During high school, I was blown away learning about the near-universal mechanisms of DNA. The same 4 base pairs encode almost all of life, and you can take DNA from a jellyfish (green fluorescent protein to be particular) and use it to make bacteria glow in the dark. It still amazes me that this actually works!
Throughout my scientific career, I became heavily influenced by the idea that changes in gene regulation (when, where, and how much a protein is produced) may be more important to evolution than changes in the actual structure of proteins (for example, King & Wilson 1975 in Science). This isn't to say that changes in proteins are unimportant (they can be very important for specific diseases: for example sickle cell disease is caused by a single base pair mutation in hemoglobin), but I've always been more interested in evolutionary differences between species and natural variation for which regulatory variation seems generally very important.

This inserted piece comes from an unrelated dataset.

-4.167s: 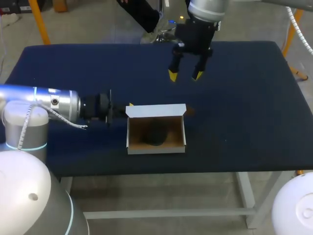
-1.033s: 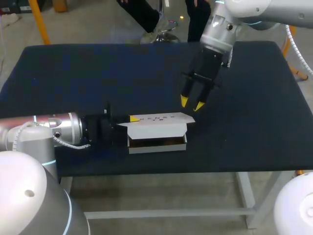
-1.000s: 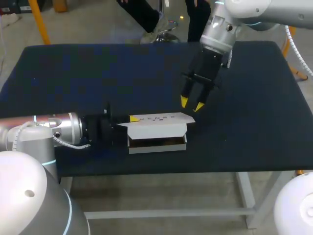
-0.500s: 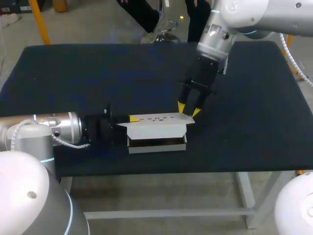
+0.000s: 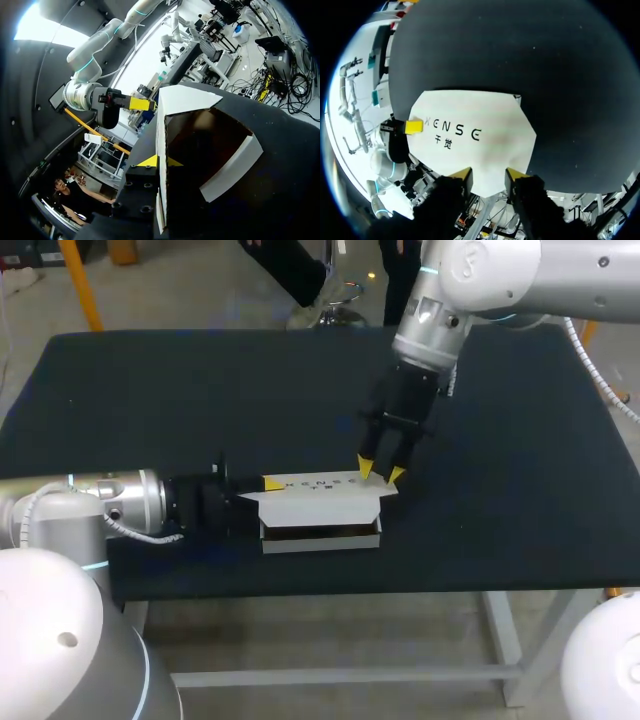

Much of my research seeks to understand how natural selection and evolutionary processes have shaped gene regulatory diversity to produce the diverse organisms and features we observe in nature. Recent studies have shown that gene expression tends to evolve under strong evolutionary constraint, although a small number of potentially important genes have expression profiles which appear to have evolved due to positive selection. However, we know considerably less about the evolution of other regulatory mechanisms (e.g. DNA methylation, histone modifications, RNA processing) and the evolution of gene regulatory responses (such as to diseases or toxic substances). Answering these questions is essential to understand how genetic variation leads to phenotypic variation - a key component in understanding the mechanistic basis for differences in human health.
To address these questions, we combine genomic data (primarily short-read sequencing) from live animals with in vitro cellular manipulations. This produces genetic and gene regulatory variation which we can then model. Some of the computational and statistical challenges of this work include accounting for batch effects (technical variation between sequencing runs), uncontrolled environmental differences between groups, cell-type differences, multi-species alignment, and evolutionary modelling which captures phylogeny and/or genetic relatedness. As sample sizes increase, efficient bioinformatics becomes a more and more critical part of this work as well.